Sitting alone in the dark of the conference room, the activities in the hospital swirled around her. She reviewed the case. In every instance she had been wrong. Wrong about the diagnosis, wrong about the testing, wrong about the patient. How could she have missed so much? Medical school had been a challenge for her. She spent hours and hours studying; and even at that, her grades were no better than those of the kids who coasted on charm and cram sessions. She would never have that divine spark. Which is why she wanted House so much. If she couldn't possess it one way, she'd possess it in another.

You cannot break even

Cameron had said something to him. She was like a hummingbird in a wind tunnel. Valiantly beating her wings, but ultimately arriving nowhere. There were moments when he thought that she got it. But then she'd return to the same methods, the same routines.

He was no better. Stacy had made it clear that there were no circumstances under which she would return to him. He also realized that he didn't want her either. He watched her with Mark, comforting him, promising him that she wouldn't treat him like she had treated… It didn't warrant consideration.

Memory is a funny thing. Your body remembers the touch, the flavor, the smell of a lover. Skin and muscle remember what the brain rejects. Love and sex are visceral. The physical craving to have her close to him, the intellectual disgust. Confusing. Better not to think. Better not to feel. At least for now.

You cannot get out of the game

Bad night. Night was usually bad. Darkness, loneliness, boredom. He hadn't made it to the bed. He slept on the sofa. His arms crossed over his chest. Legs elevated. The sun shone in brightly, forcing him to wake earlier than he normally might have. His familiar pain brought him back to where he was.

Where did he go in his dreams? To play lacrosse, to walk down a street, to recapture a time when he loved and was loved in return?

He lost it all. Like a child bankrupted in Monopoly, forced to sit and wait for the other players to finish.

He couldn't bring himself to end it. It wasn't superstition, or religion but curiosity. He would encounter something and for a brief moment he would be distracted and his body didn't exist, only his brain, only the problem, only the answer.

Not hell, limbo. Not quite living, not yet dead. It was hard, too hard, he needed something soft. Cameron, his brain shouted at him. He got up and went to the kitchen for water and a dose.

First do no harm. He knew that women did not emerge from relationships with him unscathed. He hated to admit that he too had wounds, far worse than the leg and more crippling.

He arrived early. Early enough to leave the lights off and sit in the dark. Early enough to startle her when she came in.

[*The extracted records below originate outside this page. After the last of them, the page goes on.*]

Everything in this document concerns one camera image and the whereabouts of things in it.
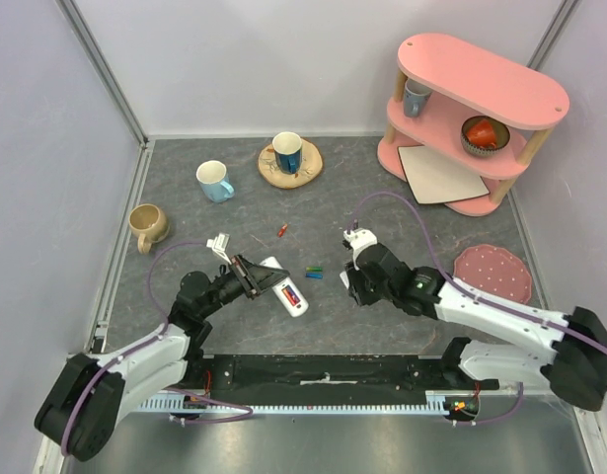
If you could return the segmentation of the white remote control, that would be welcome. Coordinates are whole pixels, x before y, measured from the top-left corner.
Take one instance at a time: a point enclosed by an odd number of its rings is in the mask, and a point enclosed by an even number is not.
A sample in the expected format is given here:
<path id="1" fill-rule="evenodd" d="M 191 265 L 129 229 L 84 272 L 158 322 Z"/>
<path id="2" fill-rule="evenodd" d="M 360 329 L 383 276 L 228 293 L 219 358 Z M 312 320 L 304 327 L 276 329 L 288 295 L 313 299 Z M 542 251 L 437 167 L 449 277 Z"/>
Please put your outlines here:
<path id="1" fill-rule="evenodd" d="M 308 310 L 307 299 L 289 276 L 275 284 L 271 289 L 291 317 L 298 318 Z"/>

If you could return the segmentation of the white battery cover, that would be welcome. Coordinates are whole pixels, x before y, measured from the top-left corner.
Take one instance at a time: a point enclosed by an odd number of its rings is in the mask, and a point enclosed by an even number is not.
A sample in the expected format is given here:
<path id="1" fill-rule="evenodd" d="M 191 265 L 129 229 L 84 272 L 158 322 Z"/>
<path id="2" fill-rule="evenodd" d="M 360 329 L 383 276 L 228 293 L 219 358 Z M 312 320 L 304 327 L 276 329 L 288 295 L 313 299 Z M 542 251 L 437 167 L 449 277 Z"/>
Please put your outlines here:
<path id="1" fill-rule="evenodd" d="M 346 289 L 349 289 L 349 279 L 348 279 L 348 276 L 347 276 L 347 272 L 346 272 L 346 271 L 342 271 L 342 272 L 340 273 L 340 279 L 341 279 L 341 282 L 342 282 L 343 286 L 344 286 Z"/>

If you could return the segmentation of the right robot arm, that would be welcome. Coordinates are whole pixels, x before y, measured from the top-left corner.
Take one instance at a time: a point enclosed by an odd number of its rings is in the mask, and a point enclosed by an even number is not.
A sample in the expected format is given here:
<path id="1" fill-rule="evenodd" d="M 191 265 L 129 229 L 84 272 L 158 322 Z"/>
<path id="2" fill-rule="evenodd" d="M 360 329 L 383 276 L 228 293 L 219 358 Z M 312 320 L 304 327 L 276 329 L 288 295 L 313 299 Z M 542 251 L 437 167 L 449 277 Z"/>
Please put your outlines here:
<path id="1" fill-rule="evenodd" d="M 448 387 L 472 379 L 545 385 L 563 401 L 597 412 L 607 395 L 607 330 L 591 310 L 541 310 L 484 292 L 431 267 L 410 268 L 375 238 L 344 239 L 352 253 L 341 278 L 360 306 L 390 302 L 410 316 L 467 326 L 501 345 L 454 343 L 439 364 Z"/>

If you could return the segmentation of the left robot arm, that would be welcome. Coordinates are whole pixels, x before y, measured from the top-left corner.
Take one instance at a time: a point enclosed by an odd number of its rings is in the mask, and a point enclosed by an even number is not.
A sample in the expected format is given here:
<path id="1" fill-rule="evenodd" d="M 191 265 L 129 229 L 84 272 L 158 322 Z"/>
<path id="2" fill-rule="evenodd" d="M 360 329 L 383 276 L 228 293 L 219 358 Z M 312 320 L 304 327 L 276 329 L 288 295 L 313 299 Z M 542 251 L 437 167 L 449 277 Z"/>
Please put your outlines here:
<path id="1" fill-rule="evenodd" d="M 147 399 L 176 384 L 200 383 L 209 316 L 241 296 L 259 297 L 288 276 L 285 269 L 253 264 L 241 255 L 231 257 L 215 278 L 186 274 L 169 314 L 152 333 L 113 353 L 79 353 L 65 362 L 38 409 L 35 429 L 63 455 L 92 459 L 118 423 Z"/>

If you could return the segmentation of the purple battery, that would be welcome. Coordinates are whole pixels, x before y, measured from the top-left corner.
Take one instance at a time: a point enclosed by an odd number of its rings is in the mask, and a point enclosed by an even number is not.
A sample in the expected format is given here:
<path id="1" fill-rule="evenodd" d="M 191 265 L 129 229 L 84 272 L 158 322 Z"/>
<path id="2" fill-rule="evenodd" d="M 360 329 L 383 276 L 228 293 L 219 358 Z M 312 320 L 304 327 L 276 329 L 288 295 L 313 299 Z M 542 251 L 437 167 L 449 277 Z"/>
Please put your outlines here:
<path id="1" fill-rule="evenodd" d="M 287 289 L 287 290 L 288 290 L 288 291 L 289 291 L 289 292 L 290 292 L 292 295 L 296 296 L 296 298 L 298 299 L 298 303 L 297 303 L 297 304 L 299 304 L 299 303 L 300 303 L 300 298 L 299 298 L 299 296 L 296 294 L 296 292 L 295 292 L 295 291 L 294 291 L 292 288 L 290 288 L 290 287 L 287 287 L 286 289 Z"/>

"Dr. House. You scared me." She had started and tried to regain her composure.

"I scare everyone." He sat staring at her intently.

A small smile played at her lips. "Big, bad wolf." She reached over to turn on the lights.

"Don't." He said simply.

She complied. "Bad night?"

"Aren't they all?"

"Coffee?" She turned to leave, expecting an answer.

He ignored the question, "You were wrong."

"Oh." She bit her lip. He knew that she was a fraud. She played at competence, but she knew that she didn't measure up. "Yes," she admitted, "You were right, about everything." If he wanted an excuse to fire her, he had more than one.

Confusion, "What are you talking about?"

"The case. The patient. I'm still not comfortable with your methods, but you're right. You're always right." She put her hand in the pocket of her lab coat, hoping to find something comforting there.

"Never say always. Never say never. Absolutes are for chumps." He stood and moved to her side of the desk. "I'm not talking about the patient. When do I ever think of a patient after I've diagnosed them?"

"I don't understand." She stared into his eyes and instead of his usual cold expression, she saw one of compassion.

"You were wrong about me. Are wrong. Will be wrong. I can do the pluperfect tense too. Have been wrong." He studied her face for signs of comprehension.

"About what?" He had seen this before, this defiance.

"What you said yesterday." He reached over to her chin and gently tilted her head up towards his. He leaned in and kissed her.

And defying the laws of physics, or perhaps confirming them, time stood still.